More specifically, the tension bars 53 have an elastic cantilever structure, one end of which is connected to the upper inner periphery of the spiral cam 50, and the other end of which protrudes with a slope to the center of the spiral cam 50. Thus, when the spiral cam 50 axially rotates, the tension bars 53 slide along the outer side of the winding projections 45 of the ratchet 40 and are then resiliently moved backwards to the inner periphery of the spiral cam 50 while locked against the winding locking protrusions 45a. Next, the tension bars 53 resiliently resume the original state as they climb over the winding locking protrusions 45a at a final winding position (so-called optimal tension point) of the spiral cam 50, and therefore elastically support the winding projections 45 of the ratchet 40 to fix them in front and back of axial rotation direction.

Also, the winding control projections 53a are curved and protrude toward the center of the spiral cam 50 from the front ends of the tension bars 53, and axially rotate the ratchet 40 and the winder 30 as they are locked against the winding locking protrusions 45a of the winding projections 45, and at the same time, abut selectively on the front and rear surfaces of the winding projections 45 along the direction of the arc, thereby fixing and supporting the ratchet 40.

Moreover, the winding control projections 53a have a curved structure, with their outer peripheries being rounded so that the winding projections 45 climb smoothly over them during axial rotation.

Referring to FIGS. 2 and 3, the dial 60 has a round cap structure in which it axially rotates forward and backward by being affixed around the outer periphery of the spiral cam 50 and being affixed to the housing 10 while covering the enclosure 12.

Moreover, the dial 60 comprises a series of corrugated anti-slip projections 61 formed along the outer periphery to prevent fingers from slipping off while rotating it.

In addition, a plurality of finger locking protrusions 62 are formed at equal intervals in between the anti-slip projections 61 to enable stable rotating operation of the dial 60 as the fingers get locked against them.

Meanwhile, in the wire tightening apparatus of the present invention, a fastener support 13 in the shape of an upright circular tube is formed on the bottom 11 of the housing 10, through-holes are formed at the center of the other corresponding components including the spool 20, camshafts 30, ratchet 40, spiral cam 50, and dial 60, respectively, and a fastener 70 is passed through the through-hole of the dial 60 to fasten and fix all of them to the fastener support 13.

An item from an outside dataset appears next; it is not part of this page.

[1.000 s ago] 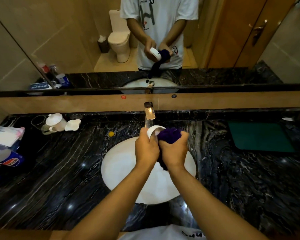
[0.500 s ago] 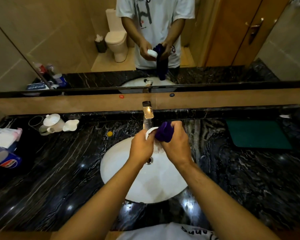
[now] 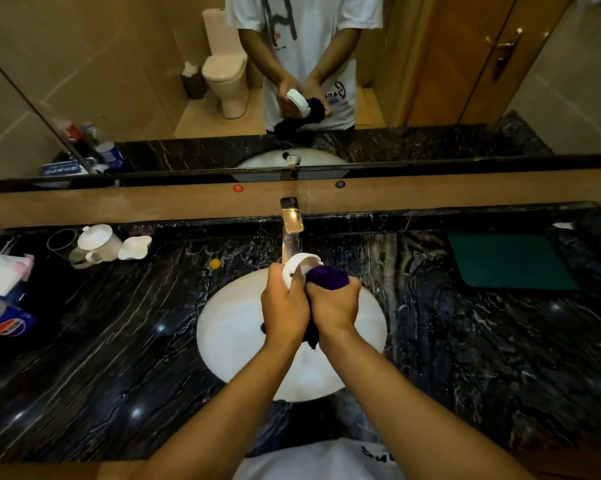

A process of operating the wire tightening apparatus with the above configuration according to the present invention will be described below.

First of all, the spool 20 can be placed by having the fastener support 13 penetrate the bottom 11 of the housing 10, the winder 30 and the ratchet 40 are mounted at the center of the spiral cam 50, and then the dial 60 is placed over the winder 30 and the ratchet 40 to have them embedded in it and affixed to the spiral cam 50.

Next, the dial 60 with the spiral cam 50 connected to it is placed over the exterior of the housing 10, and then the fastener 70 penetrating the entire components is fastened to the fastener support 13, thereby completing the assembling.

Also, a fixing plate 5 is connected to the bottom of the housing 10 in order for it to be attached to a corresponding shoe, and then attached to a desired position of the corresponding shoe so as to wind and unwind the wire by rotating operation.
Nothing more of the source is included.